## Description of Notebook

The notebook is used to look closer into VDFs and the fields files in order to identify the stable and unstable periods. This notebook is also used to prepare the data for the machine learning (yet without the partitioning of the data into the train and test data sets which will be done separately)

In [1]:
import numpy as np
import matplotlib.pyplot as plt
import matplotlib
import kineticsim_reader as kr
import pickle
import os
import random
from scipy.signal import savgol_filter
from tqdm import tqdm
from matplotlib.animation import FuncAnimation

In [2]:
simfiles = ['particles.d11_A0.5Hepp_beta0.5eps1e-4_256',\
    'particles.d11_A0.75Hepp_beta1_256',\
    'particles.d11_E11Ap3.3Aa2.0Vd0.42',\
    'particles.d11_E11Ap4.3Aa1.6',\
    'particles.d11_E11Ap4.3Aa1.6Vd0.32',\
    'particles.d11_E12Ap1.86Aa1.0Vd0.32_256_256x256',\
    'particles.d11_E12Ap1.86Aa1.0Vd0.32_512_256x256',\
    'particles.d11_He++A10_256_iden0eps0',\
    'particles.d11_He++v2_256_iden0eps1e-4t600',\
    'particles.d11_He++vd1.5_256_iden0eps1e-4',\
    'particles.d11_pv1.5_128_64_iden0eps1e-4_dx0.75_long',\
    'particles.d11_pv1Ap2Apb2betac0.214betab0.858_128_128x2_dx0.75_t3000',\
    'particles.d11_pv2a_128x3_iden0eps1e-4_dx0.75',\
    'particles.d11_pv2Ap1Ab1betac0.429betab0.858_128_128x2_dx0.75_t3000',\
    'particles.d11_pv2Ap1Ab2betac0.429betab0.858_128_128x2_dx0.75_t3000',\
    'particles.d11_pv2Ap2Apb2betac0.214betab0.858_128_128x2_dx0.75_t3000',\
    'particles.d11_pv2av2.3_128x3_iden0eps1e-4_dx0.75',\
    'particles.d11_pv2av2Ap1Aa1beta0.429_128_128x2_dx0.75_t3000',\
    'particles.d11_pv2av2_rdna0.03375_128x3_iden0eps1e-4_dx0.75_t6000',\
    'particles.d11_vap1.2Ap1Aa0.75_rdna_0.05',\
    'particles.d11_vap1.2Ap3.35Aa2.05rdna_0.007',\
    'particles.d11_vap1.5Ap1.5Aa1rdna_0.007']
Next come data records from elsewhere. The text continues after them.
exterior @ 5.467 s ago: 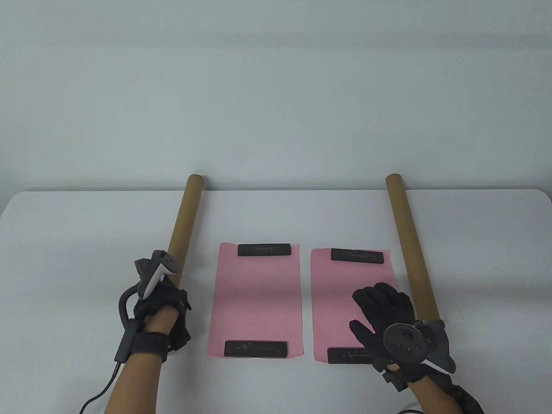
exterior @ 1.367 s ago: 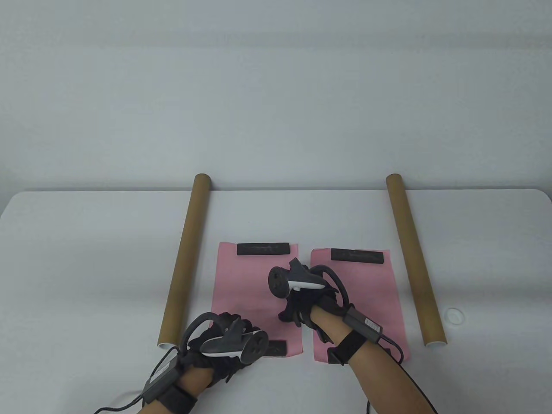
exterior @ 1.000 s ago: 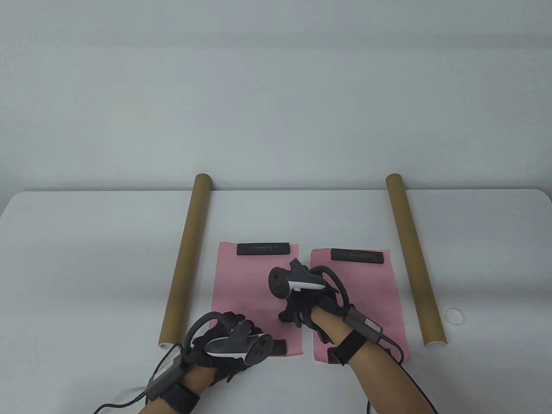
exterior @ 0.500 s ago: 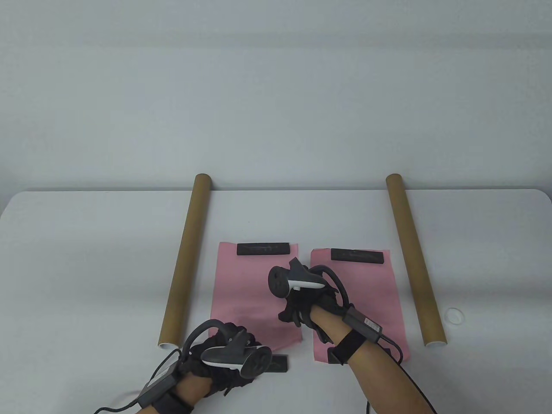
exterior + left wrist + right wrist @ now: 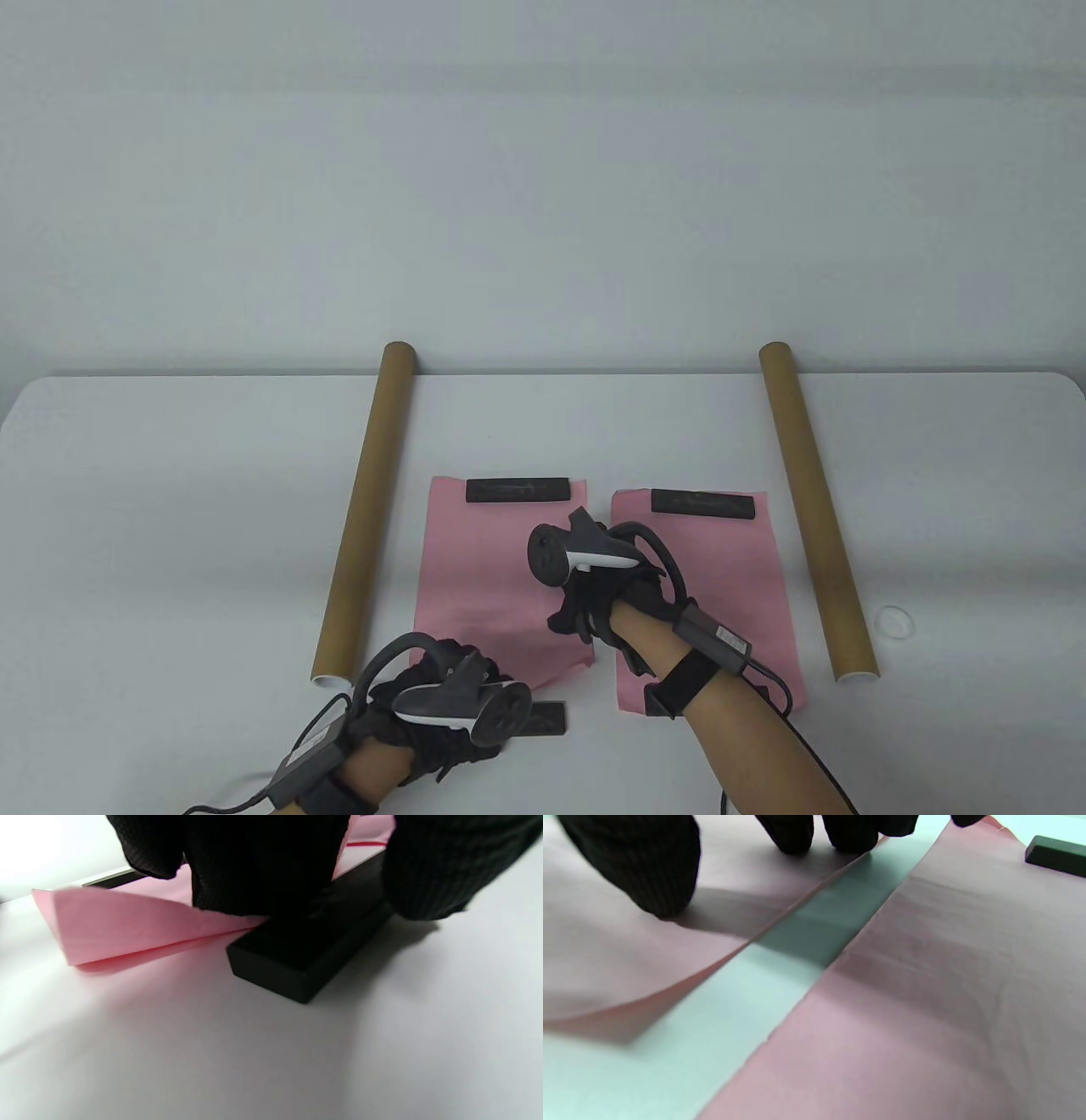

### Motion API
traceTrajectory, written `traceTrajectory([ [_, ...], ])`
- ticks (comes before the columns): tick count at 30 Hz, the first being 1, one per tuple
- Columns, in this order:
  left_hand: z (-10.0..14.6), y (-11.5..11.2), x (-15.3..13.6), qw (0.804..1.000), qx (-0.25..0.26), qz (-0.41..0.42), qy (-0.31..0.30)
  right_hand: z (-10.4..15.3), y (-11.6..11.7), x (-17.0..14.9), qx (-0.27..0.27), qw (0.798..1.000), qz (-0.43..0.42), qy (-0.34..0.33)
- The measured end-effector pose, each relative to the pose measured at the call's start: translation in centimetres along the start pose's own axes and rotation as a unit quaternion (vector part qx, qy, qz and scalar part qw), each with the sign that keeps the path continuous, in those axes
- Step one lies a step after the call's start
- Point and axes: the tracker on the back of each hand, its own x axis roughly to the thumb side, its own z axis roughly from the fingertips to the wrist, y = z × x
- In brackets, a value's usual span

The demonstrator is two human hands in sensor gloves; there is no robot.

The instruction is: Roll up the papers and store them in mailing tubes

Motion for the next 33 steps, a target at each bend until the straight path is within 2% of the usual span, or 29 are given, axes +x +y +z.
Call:
traceTrajectory([
  [4,0.9,1.6,-2.0,0.998,0.038,0.027,0.045,-0.1,-0.1,0.1,0.0,1.0,-0.003,0.002],
  [8,0.7,4.2,-4.3,0.992,0.073,0.038,0.094,-0.2,-0.2,0.2,0.001,1.0,-0.008,0.004],
  [11,-1.0,6.7,-7.0,0.986,0.083,0.045,0.138,-0.2,-0.1,0.1,0.0,1.0,-0.01,0.004],
  [16,-6.1,9.0,-11.0,0.978,0.033,0.094,0.183,-0.2,0.0,0.0,-0.001,1.0,-0.013,0.003],
  [20,-11.0,8.9,-13.0,0.974,-0.024,0.061,0.215,-0.1,0.0,0.0,-0.001,1.0,-0.014,0.002],
  [25,-17.3,7.4,-14.4,0.966,-0.076,0.02,0.246,0.0,0.1,0.0,-0.001,1.0,-0.019,0.005],
  [28,-20.0,6.2,-14.4,0.963,-0.101,0.005,0.251,0.0,0.2,-0.1,-0.001,1.0,-0.02,0.006],
  [31,-22.3,5.0,-14.0,0.96,-0.119,-0.057,0.246,-0.1,0.2,-0.1,-0.002,1.0,-0.02,0.003],
  [33,-23.2,4.8,-14.3,0.961,-0.119,-0.044,0.247,-0.1,0.2,-0.1,-0.003,1.0,-0.019,0.001],
])
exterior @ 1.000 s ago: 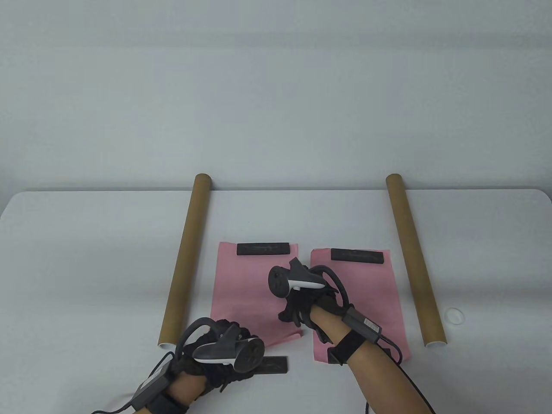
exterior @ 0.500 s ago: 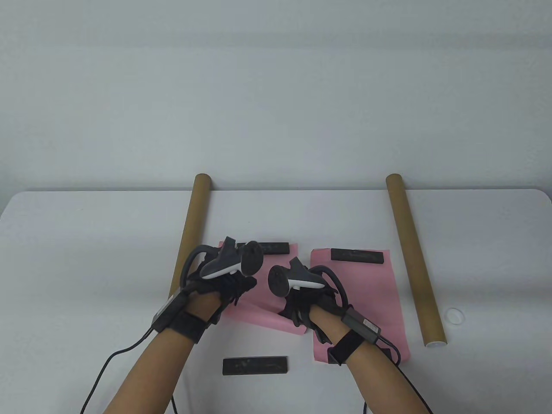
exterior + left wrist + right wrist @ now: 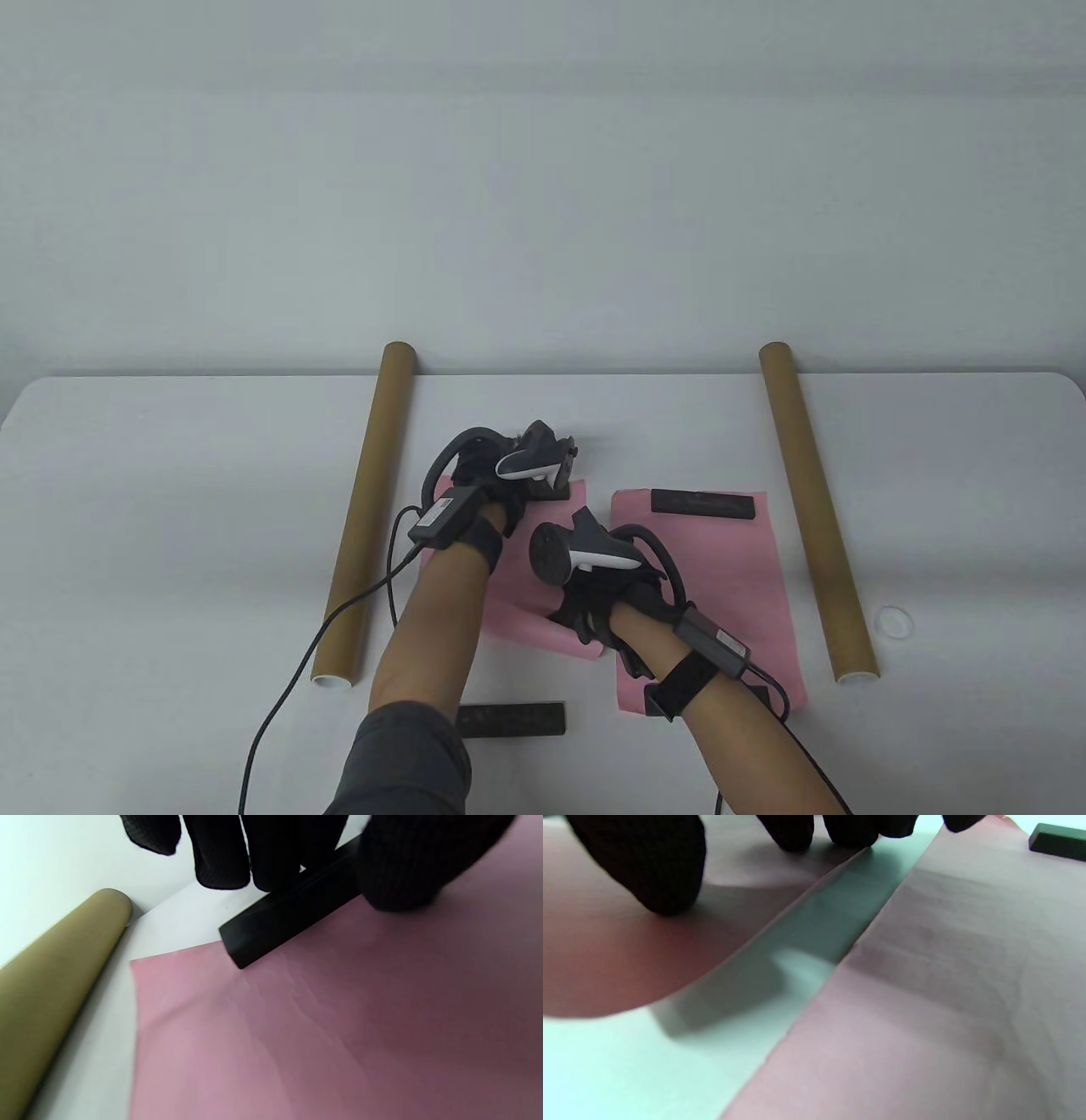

fldfiles = ['fields.d10_A0.5Hepp_beta0.5eps1e-4_256',\
    'fields.d10_A0.75Hepp_beta1_256',\
    'fields.d10_E11Ap3.3Aa2.0Vd0.42',\
    'fields.d10_E11Ap4.3Aa1.6',\
    'fields.d10_E11Ap4.3Aa1.6Vd0.32',\
    'fields.d10_E12Ap1.86Aa1.0Vd0.32_256_256x256',\
    'fields.d10_E12Ap1.86Aa1.0Vd0.32_512_256x256',\
    'fields.d10_He++A10_256_iden0eps0',\
    'fields.d10_He++v2_256_iden0eps1e-4t600',\
    'fields.d10_He++vd1.5_256_iden0eps1e-4',\
    'fields.d10_pv1.5_128_64_iden0eps1e-4_dx0.75_long',\
    'fields.d10_pv1Ap2Apb2betac0.214betab0.858_128_128x2_dx0.75_t3000',\
    'fields.d10_pv2a_128x3_iden0eps1e-4_dx0.75',\
    'fields.d10_pv2Ap1Ab1betac0.429betab0.858_128_128x2_dx0.75_t3000',\
    'fields.d10_pv2Ap1Ab2betac0.429betab0.858_128_128x2_dx0.75_t3000',\
    'fields.d10_pv2Ap2Apb2betac0.214betab0.858_128_128x2_dx0.75_t3000',\
    'fields.d10_pv2av2.3_128x3_iden0eps1e-4_dx0.75',\
    'fields.d10_pv2av2Ap1Aa1beta0.429_128_128x2_dx0.75_t3000',\
    'fields.d10_pv2av2_rdna0.03375_128x3_iden0eps1e-4_dx0.75_t6000',\
    'fields.d10_vap1.2Ap1Aa0.75_rdna_0.05',\
    'fields.d10_vap1.2Ap3.35Aa2.05rdna_0.007',\
    'fields.d10_vap1.5Ap1.5Aa1rdna_0.007']

## MORE INSPECTION NEEDED !!!!!!!!!!!!!!!!!!!!!!!!!!!!!!!!!!!!!!!!

## Determination of stable and unstable VDFs

This overall remains an open question. Inspections of the VDFs and time parameters revealed the cases when the magnetic energy remains stable, but the anisotropies and temperatures change/exchange.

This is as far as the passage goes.